**Assignment:**
For the records below, output each line exactly as it appears, from the first through the line with "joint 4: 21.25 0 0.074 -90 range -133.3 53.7".

**Saved data entries:**

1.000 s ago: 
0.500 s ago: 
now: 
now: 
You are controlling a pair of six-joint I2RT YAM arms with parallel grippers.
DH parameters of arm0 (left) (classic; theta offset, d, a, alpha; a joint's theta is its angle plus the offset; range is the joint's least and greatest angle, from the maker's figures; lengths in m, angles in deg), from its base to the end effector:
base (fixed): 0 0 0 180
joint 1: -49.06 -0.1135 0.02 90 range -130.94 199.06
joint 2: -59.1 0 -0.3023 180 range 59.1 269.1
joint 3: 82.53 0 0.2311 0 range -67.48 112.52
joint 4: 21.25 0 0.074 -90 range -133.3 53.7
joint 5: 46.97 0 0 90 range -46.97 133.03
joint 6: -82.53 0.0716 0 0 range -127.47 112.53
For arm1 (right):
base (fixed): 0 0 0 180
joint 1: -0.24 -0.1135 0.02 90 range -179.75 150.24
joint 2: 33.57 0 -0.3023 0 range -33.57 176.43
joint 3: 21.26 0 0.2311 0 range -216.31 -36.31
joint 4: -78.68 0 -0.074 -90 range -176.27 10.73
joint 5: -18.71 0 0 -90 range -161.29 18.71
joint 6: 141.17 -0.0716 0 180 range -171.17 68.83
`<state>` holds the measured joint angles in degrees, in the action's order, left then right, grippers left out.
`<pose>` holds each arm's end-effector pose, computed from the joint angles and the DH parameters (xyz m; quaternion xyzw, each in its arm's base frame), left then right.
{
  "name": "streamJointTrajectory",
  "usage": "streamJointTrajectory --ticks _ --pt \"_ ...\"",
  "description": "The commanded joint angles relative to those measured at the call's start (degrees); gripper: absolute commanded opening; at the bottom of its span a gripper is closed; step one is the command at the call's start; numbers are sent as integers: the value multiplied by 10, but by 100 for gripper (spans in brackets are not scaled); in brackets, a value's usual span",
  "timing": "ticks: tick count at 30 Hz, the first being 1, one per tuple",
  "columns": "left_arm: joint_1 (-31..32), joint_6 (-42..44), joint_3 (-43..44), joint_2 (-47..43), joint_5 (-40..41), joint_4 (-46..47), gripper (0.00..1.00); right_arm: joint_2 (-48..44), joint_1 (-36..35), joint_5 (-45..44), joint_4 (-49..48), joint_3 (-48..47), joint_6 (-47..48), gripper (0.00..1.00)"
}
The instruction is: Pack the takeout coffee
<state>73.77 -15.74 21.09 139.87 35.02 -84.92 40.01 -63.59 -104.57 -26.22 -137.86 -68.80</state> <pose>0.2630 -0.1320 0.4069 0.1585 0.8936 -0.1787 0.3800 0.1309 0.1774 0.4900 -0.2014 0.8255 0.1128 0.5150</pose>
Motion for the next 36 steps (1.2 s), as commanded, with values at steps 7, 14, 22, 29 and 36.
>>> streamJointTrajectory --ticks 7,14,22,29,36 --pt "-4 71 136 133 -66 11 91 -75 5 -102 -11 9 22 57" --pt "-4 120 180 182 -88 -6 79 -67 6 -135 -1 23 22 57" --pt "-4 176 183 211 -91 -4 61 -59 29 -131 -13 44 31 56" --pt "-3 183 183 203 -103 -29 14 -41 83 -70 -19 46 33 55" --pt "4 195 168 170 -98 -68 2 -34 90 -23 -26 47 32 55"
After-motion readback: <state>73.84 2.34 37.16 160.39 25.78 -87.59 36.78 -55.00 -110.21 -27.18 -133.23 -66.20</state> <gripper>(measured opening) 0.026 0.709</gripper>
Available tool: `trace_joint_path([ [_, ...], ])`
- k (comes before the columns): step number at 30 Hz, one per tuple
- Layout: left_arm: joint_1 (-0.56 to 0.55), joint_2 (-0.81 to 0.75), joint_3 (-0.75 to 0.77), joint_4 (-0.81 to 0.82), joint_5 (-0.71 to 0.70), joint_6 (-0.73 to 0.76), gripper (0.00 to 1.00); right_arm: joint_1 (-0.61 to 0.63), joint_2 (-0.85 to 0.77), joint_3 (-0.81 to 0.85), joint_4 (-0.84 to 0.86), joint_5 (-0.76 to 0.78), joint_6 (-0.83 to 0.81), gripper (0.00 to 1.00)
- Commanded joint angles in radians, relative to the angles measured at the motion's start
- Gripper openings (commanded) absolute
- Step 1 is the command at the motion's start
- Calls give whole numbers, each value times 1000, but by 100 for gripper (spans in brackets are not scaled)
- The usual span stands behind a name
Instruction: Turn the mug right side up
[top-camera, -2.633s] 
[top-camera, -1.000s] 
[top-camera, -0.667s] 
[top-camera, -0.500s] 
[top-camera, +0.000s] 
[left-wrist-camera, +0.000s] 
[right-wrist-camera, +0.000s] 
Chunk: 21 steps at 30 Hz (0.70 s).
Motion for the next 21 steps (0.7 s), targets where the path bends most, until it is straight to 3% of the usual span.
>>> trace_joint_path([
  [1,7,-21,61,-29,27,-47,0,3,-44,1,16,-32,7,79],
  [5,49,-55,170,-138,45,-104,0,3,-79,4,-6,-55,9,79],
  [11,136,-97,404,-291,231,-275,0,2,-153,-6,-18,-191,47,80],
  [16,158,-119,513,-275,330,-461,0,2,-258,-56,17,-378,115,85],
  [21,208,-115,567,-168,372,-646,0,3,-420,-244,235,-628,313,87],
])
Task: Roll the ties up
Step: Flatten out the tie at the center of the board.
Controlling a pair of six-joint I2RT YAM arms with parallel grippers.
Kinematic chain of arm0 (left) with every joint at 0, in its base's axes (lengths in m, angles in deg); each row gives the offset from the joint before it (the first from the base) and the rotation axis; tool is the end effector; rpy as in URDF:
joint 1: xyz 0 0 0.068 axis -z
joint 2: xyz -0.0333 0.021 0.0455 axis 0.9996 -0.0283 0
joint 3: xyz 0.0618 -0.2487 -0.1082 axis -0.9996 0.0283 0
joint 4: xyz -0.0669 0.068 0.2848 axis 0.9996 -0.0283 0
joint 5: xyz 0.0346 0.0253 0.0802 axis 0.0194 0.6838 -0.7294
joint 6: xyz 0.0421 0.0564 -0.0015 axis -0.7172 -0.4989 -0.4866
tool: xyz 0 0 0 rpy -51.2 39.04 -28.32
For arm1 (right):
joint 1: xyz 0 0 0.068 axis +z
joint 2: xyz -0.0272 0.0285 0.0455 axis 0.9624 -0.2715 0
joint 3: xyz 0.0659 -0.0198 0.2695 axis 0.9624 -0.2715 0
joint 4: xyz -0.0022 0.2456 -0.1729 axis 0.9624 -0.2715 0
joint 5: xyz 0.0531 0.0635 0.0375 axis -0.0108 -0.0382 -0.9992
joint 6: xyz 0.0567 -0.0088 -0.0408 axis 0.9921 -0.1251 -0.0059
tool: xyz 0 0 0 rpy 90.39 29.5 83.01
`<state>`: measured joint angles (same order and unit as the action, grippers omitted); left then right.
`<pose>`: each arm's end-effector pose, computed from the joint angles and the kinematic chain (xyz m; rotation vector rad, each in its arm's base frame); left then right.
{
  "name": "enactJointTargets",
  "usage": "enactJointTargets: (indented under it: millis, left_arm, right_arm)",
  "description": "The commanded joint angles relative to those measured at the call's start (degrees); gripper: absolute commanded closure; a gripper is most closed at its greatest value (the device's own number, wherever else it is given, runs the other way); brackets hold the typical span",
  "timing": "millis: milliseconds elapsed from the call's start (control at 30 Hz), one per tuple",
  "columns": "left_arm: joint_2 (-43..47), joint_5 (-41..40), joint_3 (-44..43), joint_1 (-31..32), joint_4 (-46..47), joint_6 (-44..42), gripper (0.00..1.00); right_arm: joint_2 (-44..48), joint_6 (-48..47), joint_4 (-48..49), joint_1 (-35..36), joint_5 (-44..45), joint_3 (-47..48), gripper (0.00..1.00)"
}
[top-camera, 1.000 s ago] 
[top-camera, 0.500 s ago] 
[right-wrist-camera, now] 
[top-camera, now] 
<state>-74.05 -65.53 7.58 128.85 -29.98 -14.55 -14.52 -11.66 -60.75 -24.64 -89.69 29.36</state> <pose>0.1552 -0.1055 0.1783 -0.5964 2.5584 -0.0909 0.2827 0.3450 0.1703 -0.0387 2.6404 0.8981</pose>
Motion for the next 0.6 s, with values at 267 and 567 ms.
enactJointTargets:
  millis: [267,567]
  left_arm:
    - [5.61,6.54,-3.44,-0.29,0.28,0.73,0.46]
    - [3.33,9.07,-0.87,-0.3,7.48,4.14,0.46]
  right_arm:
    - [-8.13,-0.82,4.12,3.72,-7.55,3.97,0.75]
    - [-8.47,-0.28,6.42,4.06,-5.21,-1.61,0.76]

**Output of the task:**
1.000 s ago: 
0.500 s ago: 
now: 
now: 
You are controlling a pair of six-joint I2RT YAM arms with parallel grippers.
DH parameters of arm0 (left) (classic; theta offset, d, a, alpha; a joint's theta is its angle plus the offset; range is the joint's least and greatest angle, from the maker's figures; lengths in m, angles in deg), from its base to the end effector:
base (fixed): 0 0 0 180
joint 1: -49.06 -0.1135 0.02 90 range -130.94 199.06
joint 2: -59.1 0 -0.3023 180 range 59.1 269.1
joint 3: 82.53 0 0.2311 0 range -67.48 112.52
joint 4: 21.25 0 0.074 -90 range -133.3 53.7

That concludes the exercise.